A trio of cases issued by the Superior Court of Pennsylvania highlight the need for corporate counsel to be vigilant in determining when, and how, to clearly advise corporate employees that they represent the corporation and not them individually.
These three cases evolve out of the Jerry Sandusky scandal and the criminal indictments that were issued against Penn State administrators Graham Spanier, Timothy Curley, and Gary Shultz. The basic facts of the cases are that Penn State General Counsel Cynthia Baldwin met with each of them during the course of the Sandusky scandal and appeared with them when they testified before a Grand Jury that was convened to criminally investigate the Sandusky scandal. Baldwin then testified before the Grand Jury about her conversations with them after Penn State waived any attorney client privilege that may have existed. Following Baldwin’s testimony criminal indictments were issued against Spanier, Shultz and Curley.
Counsel for Spanier, Shultz and Curley appealed the indictments claiming that the charges resulted from Baldwin’s breach of the attorney client privilege when she testified before the Grand Jury. The Superior Court of Pennsylvania agreed with the appellants and dismissed several of the criminal charges filed against Spanier, Shultz and Curley. The court’s findings and decisions are contained in three separate decisions: Commonwealth of Pennsylvania v. Graham B. Spanier; Commonwealth of Pennsylvania v. Timothy M. Curley; and Commonwealth of Pennsylvania v. Gary Charles Shultz.
The critical issue addressed by the court was whether General Counsel Baldwin’s testimony about her conversations with Spanier, Shultz and Curley violated the attorney client privilege and thus required the quashing of charges that were based on her Grand Jury testimony.
The court examined the nature and scope of the attorney client privilege, particularly as applied to corporate counsel and corporate employees. The court noted that in such a relationship the privilege extends to communications between the corporation’s attorney and the corporation’s employees acting on behalf of the corporation. The court further went on to explain that as a result of Upjohn Co. v. United States, 449 U.S. 383 (1981)] under certain situations it is necessary for corporate counsel to clearly inform a corporate employee that he or she ” … represents the corporation and not the individual, and that the corporation possesses the attorney-client privilege.”
The court further observed that particularly in relation to grand jury proceedings the right to counsel is personal and for the purpose of protecting a testifying witnesses from self incrimination. The court explained that the burden is on the attorney appearing with a witness to ” …. adequately explain to the client any limitations of his or her representation at a grand jury proceeding.”

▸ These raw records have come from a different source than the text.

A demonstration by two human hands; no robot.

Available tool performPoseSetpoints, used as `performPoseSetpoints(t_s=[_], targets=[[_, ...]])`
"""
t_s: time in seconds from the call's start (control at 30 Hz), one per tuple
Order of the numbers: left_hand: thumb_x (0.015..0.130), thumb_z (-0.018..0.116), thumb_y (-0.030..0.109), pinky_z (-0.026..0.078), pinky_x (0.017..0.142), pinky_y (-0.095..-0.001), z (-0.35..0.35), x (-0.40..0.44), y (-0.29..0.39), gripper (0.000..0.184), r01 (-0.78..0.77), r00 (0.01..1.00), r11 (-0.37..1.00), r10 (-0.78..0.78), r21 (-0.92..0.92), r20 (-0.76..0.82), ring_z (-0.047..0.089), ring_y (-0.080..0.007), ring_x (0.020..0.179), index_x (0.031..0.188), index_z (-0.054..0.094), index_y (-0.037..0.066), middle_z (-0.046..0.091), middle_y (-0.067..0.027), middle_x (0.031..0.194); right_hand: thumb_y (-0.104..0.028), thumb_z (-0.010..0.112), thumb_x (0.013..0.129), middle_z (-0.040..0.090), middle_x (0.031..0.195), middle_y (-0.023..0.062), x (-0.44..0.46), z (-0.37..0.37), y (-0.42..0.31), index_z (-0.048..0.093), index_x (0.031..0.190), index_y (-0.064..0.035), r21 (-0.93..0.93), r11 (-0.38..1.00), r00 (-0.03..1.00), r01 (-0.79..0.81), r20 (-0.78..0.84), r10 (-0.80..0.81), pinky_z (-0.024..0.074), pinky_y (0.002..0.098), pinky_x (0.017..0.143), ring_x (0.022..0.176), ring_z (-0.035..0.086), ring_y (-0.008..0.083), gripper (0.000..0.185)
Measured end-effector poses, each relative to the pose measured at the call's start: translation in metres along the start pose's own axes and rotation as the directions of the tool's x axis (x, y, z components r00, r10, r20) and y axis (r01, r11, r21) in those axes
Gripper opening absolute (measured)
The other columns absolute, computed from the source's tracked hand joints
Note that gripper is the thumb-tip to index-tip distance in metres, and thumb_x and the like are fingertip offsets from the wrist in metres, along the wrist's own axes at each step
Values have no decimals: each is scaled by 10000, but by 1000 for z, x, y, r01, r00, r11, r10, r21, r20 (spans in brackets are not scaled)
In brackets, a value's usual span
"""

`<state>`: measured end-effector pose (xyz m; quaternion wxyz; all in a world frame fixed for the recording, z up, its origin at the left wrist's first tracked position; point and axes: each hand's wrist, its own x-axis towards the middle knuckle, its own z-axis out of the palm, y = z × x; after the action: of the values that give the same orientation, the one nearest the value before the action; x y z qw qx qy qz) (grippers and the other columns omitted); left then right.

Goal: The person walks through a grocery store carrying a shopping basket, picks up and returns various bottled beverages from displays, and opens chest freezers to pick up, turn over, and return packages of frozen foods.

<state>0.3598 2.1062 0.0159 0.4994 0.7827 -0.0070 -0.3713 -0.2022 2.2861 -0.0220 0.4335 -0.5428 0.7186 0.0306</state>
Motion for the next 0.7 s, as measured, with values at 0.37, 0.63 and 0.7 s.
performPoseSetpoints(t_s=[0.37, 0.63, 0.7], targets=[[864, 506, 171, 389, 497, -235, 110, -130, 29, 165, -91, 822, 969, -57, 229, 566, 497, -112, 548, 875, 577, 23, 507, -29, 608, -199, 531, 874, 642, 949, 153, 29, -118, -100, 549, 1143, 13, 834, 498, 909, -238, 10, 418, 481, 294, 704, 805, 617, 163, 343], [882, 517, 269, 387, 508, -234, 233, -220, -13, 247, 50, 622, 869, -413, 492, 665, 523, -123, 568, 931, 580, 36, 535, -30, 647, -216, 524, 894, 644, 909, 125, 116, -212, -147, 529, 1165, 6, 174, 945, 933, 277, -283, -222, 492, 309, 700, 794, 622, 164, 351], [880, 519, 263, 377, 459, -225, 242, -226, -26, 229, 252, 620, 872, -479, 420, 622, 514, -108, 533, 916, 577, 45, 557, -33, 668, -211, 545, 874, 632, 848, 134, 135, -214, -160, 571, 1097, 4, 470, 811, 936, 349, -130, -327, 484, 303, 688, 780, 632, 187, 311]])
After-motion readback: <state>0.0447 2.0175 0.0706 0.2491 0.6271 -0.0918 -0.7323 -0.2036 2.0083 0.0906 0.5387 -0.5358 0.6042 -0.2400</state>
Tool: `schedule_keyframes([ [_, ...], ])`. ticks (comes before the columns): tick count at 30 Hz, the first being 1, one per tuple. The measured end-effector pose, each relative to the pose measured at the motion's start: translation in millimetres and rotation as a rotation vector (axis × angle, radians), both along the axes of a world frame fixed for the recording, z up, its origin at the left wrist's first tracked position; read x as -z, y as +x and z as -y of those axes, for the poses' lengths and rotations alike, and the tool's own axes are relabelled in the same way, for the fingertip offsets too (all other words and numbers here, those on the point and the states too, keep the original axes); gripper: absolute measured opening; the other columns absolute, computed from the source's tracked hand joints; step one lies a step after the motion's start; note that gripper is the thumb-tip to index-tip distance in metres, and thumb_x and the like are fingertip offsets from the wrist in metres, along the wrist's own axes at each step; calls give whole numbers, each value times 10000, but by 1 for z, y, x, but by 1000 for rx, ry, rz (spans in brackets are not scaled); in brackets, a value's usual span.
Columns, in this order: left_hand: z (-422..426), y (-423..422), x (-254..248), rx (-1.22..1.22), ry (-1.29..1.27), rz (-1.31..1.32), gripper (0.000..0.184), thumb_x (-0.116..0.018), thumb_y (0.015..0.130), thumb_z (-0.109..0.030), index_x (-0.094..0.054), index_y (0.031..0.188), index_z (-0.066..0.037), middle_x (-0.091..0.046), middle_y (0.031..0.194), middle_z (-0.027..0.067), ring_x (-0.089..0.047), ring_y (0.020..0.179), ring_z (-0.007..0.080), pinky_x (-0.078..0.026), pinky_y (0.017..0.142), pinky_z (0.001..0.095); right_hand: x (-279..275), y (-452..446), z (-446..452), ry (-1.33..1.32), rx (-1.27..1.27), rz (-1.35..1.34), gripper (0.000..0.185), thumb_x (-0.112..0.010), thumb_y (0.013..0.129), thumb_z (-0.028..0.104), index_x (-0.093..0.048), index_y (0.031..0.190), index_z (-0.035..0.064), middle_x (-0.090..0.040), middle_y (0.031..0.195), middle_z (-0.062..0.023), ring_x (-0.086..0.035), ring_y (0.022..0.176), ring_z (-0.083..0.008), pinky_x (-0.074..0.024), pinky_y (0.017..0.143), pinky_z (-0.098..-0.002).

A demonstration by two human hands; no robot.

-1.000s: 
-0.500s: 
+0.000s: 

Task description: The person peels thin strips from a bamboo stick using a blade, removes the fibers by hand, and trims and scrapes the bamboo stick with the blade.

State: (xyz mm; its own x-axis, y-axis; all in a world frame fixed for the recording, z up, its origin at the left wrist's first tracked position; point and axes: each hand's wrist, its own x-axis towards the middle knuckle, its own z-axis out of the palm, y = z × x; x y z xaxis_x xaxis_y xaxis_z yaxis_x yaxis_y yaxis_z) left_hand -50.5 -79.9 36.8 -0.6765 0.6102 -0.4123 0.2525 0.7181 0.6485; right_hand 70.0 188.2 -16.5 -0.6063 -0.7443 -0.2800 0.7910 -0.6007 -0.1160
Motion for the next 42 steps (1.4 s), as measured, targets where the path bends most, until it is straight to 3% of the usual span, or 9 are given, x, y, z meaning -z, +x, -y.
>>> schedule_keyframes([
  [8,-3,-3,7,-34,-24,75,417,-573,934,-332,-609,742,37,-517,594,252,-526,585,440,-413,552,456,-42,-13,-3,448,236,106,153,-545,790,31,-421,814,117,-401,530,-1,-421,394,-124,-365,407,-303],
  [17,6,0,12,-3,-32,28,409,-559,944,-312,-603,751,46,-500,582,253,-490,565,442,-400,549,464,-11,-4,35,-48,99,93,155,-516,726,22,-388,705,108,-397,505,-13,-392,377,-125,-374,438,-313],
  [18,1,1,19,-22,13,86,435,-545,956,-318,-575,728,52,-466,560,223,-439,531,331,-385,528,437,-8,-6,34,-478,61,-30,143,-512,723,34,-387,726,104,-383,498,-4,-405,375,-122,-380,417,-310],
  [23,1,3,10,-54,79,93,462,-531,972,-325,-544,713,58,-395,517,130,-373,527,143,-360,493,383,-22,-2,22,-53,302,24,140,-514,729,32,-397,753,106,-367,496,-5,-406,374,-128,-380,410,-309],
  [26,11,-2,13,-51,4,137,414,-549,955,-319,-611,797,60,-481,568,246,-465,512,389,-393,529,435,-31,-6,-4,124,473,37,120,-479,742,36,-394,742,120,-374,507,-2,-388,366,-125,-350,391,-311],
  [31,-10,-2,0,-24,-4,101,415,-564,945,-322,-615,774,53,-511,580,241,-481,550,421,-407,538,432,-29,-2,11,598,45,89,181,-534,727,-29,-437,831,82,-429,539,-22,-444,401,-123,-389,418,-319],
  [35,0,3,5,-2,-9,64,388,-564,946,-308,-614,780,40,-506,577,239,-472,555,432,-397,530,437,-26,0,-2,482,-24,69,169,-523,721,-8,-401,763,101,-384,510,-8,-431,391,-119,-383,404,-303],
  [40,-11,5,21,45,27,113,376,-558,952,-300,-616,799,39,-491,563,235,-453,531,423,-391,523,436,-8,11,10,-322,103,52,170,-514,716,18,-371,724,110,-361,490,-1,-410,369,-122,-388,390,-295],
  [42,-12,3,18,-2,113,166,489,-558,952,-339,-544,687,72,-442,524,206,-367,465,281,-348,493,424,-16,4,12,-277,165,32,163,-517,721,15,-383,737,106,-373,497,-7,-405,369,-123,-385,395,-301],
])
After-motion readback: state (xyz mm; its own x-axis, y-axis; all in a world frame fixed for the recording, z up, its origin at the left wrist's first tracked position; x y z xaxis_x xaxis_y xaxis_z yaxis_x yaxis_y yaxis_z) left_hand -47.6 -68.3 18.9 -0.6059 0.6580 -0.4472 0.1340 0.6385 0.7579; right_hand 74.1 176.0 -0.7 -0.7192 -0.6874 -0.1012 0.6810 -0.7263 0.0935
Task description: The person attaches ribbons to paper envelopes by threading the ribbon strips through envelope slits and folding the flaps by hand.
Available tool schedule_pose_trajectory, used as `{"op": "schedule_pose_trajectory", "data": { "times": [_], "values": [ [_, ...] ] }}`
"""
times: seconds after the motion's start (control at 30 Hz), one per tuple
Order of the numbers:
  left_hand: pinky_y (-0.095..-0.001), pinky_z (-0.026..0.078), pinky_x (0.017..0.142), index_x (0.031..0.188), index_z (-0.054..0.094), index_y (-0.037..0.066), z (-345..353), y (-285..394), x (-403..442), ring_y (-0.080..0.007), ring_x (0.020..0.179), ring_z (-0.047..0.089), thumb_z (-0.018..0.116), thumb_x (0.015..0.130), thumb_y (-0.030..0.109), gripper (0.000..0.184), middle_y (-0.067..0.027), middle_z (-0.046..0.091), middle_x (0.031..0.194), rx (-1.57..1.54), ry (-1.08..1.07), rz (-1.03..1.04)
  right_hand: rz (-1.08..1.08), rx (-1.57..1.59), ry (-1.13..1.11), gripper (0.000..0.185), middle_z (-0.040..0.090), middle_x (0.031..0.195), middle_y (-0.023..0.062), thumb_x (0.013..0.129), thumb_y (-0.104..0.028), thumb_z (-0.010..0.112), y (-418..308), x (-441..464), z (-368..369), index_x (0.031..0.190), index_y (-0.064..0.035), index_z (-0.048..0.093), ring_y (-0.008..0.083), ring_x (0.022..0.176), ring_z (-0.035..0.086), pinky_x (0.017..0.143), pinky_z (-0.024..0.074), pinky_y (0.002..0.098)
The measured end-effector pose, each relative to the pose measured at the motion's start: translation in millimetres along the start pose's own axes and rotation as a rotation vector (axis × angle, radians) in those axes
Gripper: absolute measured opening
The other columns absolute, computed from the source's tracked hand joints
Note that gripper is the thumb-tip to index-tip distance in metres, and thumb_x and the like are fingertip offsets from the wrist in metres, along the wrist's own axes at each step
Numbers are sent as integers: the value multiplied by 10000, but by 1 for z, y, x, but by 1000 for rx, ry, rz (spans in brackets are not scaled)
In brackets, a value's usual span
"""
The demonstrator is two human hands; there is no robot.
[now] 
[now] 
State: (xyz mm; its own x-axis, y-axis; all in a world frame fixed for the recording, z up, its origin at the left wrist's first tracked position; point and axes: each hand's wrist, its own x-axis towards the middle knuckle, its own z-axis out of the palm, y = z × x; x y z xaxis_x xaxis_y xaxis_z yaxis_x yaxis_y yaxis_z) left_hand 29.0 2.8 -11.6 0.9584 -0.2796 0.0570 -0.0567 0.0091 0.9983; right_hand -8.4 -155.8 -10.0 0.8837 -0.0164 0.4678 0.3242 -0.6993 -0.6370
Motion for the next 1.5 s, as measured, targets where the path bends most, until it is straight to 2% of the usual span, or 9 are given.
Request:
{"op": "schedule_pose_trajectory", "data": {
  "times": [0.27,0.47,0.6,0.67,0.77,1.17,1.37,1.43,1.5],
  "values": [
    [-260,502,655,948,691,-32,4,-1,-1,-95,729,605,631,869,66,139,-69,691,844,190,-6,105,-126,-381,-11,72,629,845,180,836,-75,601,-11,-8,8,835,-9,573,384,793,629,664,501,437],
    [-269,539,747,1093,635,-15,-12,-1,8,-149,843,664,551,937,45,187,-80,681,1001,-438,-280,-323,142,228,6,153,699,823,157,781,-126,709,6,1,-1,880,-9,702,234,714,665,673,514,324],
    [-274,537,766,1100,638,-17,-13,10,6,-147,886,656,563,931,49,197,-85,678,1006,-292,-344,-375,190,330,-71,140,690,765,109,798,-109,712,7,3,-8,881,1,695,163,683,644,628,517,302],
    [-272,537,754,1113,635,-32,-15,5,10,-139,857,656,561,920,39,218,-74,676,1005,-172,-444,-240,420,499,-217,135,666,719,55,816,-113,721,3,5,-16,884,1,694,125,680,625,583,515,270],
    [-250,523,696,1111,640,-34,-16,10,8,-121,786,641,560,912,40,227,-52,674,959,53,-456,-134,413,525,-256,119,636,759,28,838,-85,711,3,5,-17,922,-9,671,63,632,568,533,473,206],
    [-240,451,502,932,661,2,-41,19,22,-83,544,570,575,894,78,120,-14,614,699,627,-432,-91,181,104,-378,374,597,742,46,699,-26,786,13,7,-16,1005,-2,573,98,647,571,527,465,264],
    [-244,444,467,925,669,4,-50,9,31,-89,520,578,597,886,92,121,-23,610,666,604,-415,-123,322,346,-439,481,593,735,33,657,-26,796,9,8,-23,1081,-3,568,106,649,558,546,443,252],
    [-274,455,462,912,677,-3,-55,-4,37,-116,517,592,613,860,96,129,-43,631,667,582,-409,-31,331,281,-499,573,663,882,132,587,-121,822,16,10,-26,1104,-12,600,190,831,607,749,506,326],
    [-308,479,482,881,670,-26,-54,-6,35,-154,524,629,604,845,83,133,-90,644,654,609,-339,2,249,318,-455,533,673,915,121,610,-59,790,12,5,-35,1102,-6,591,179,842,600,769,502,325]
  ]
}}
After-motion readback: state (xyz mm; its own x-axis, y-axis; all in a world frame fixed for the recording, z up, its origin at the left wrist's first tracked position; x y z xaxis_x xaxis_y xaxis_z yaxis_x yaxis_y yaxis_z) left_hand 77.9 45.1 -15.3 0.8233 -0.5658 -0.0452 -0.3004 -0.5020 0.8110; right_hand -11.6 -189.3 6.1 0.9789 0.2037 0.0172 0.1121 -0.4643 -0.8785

The key finding by the court was that Baldwin did not adequately explain to Spanier, Schultz and Curley (either when she met with them or when appearing with them before the grand jury during their testimony) that she was not representing them personally and that her representation was solely in their capacity as agents of Penn State. This failure to communicate a clear and unambiguous warning of the limits of her representations led to defective indictments for the following three primary reasons:
(1) because Baldwin did not adequately explain the limits of attorney client relationship, Spanier, Shultz and Curley could not make a knowing, intelligent and voluntary decision whether to continue to communicate with Baldwin, particularly in a situation where they were seeking advice concerning their appearance before a Grand Jury convened as a part of a criminal investigation;
(2) Baldwin breached the attorney-client privilege when she testified before the Grand Jury due to the fact that Spanier, Shultz and Curley believed that she was acting as their counsel when they communicated with her due to her failure to adequately explain the limits of her representation, thus the waiver of the privilege did not belong to Penn State but rather belonged to Spanier, Schultz and Curley; and
(3) due to Baldwin maintaining that she did not represent Curley’s, Spanier’s or Shultz’s individual interests, the court found that they were effectively denied their statutory right to counsel (under Pennsylvania law) during their grand jury testimony whose purpose would have been to protect Spanier’s, Shultz’s and Curley’s individual interests and provide advice about whether they should answer potentially incriminating questions or invoke their right against self-incrimination.
These three cases highlight the importance of corporate counsel: (1) not taking for granted that corporate employees have an understanding of the distinction between representation in an agency relationship versus representation in an individual capacity; and (2) giving thought to at what point and under what circumstances a clear and unambiguous “Upjohn” warnings should be given to individual corporate clients.
For further information about Upjohn warnings, recommended best practices, and a sample warning please see the American Bar Association’s White Collar Crime Committee report “Upjohn Warnings: Recommended Best Practices When Corporate Counsel Interacts With Corporate Employees.”